We would also like to thank the Association of the Jewish Historical Institute and the donor Szlomo-Albam-Stiftung for co-financing the workshops in Pawłówka “Reference Points” – creating a wooden matzevot.

NeDiPa: Evaluation meeting 27th of March, Warszawa
The first evaluation meeting of the “NeDiPa” project was held as a two-part event, consisting of an internal evaluation carried out among project partners and meetings with project partners and stakeholders.
As part of the event, the Typology of Difficult Heritage Sites was presented to the stakeholders. The document can be downloaded below.
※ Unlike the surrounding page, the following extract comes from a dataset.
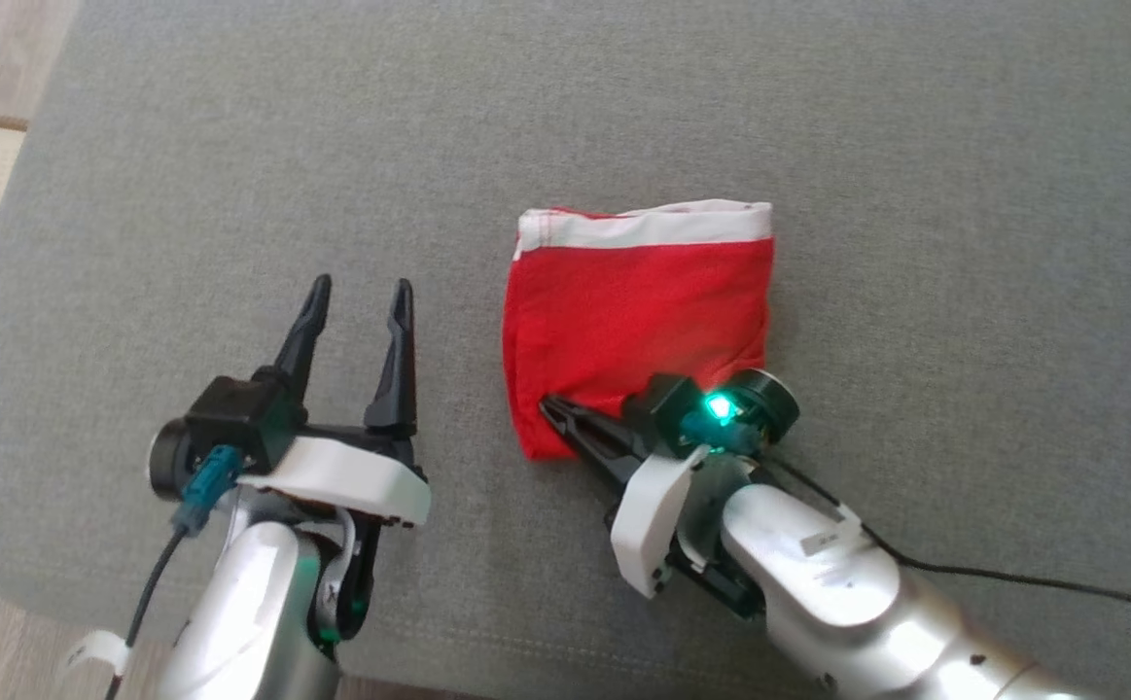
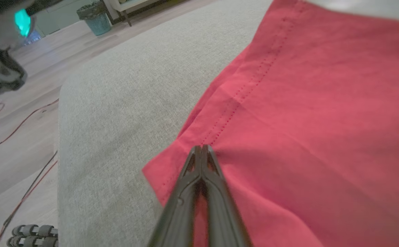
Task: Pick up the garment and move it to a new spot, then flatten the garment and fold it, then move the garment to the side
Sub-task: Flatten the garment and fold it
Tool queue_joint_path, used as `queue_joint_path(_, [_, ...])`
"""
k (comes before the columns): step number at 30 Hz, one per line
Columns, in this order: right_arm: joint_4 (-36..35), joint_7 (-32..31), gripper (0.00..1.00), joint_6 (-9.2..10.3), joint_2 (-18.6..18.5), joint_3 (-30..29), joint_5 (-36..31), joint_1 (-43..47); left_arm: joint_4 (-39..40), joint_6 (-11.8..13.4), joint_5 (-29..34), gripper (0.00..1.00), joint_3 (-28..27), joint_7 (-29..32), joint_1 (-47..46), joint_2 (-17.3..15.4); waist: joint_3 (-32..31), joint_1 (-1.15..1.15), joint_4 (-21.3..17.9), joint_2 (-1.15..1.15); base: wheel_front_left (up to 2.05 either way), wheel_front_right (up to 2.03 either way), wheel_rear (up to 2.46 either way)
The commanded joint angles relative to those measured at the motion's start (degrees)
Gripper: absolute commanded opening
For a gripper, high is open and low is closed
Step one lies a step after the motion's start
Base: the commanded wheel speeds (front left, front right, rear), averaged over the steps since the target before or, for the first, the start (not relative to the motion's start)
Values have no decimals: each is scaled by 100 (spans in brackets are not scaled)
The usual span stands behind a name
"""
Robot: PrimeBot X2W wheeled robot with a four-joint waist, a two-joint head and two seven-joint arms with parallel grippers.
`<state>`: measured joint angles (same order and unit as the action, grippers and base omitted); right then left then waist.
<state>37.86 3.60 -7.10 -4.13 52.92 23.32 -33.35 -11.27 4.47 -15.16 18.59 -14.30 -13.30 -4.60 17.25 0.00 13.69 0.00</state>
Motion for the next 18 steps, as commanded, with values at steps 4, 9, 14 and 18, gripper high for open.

MultiMemo – we are starting a new project
The first meeting as part of the MultiMemo project: Multidirectional Memory – Remembering for Social Justice financed from European funds is behind us.
At the meeting, which took place on February 19-20, 2023 in Warsaw, together with the partners of the consortium (eight organizations participating in the project) we presented the assumptions of the project to key stakeholders dealing with heritage and invited them to cooperate.
The main assumption of the MultiMemo project is to discuss and initiate various forms of active commemoration in public space in several European countries. While focusing on supporting and proposing a practice-based culture of remembrance, innovative collaborative strategies and a multidisciplinary, cross-cutting approach to building a heritage community, combining civic activism, academia, art and urbanism.
We started the event with walks around two Jewish cemeteries, Okopowa and Bródno, focused on the topic of approach to remembrance, the concept of green commemorations and various types of commemoration.
We are glad that, thanks to the support of the European Union, we will organize 47 events together with our partners over the next two years:
FestivALT, the Urban Memory Foundation, JCC Warsaw, the Formy Common Foundation, the Foundation for the Documentation of Jewish Cemeteries, CEJI, JULIUS-MAXIMILIANS-UNIVERSITAT WURZBURG and the Hochschule für Jüdische Studien Heidelberg.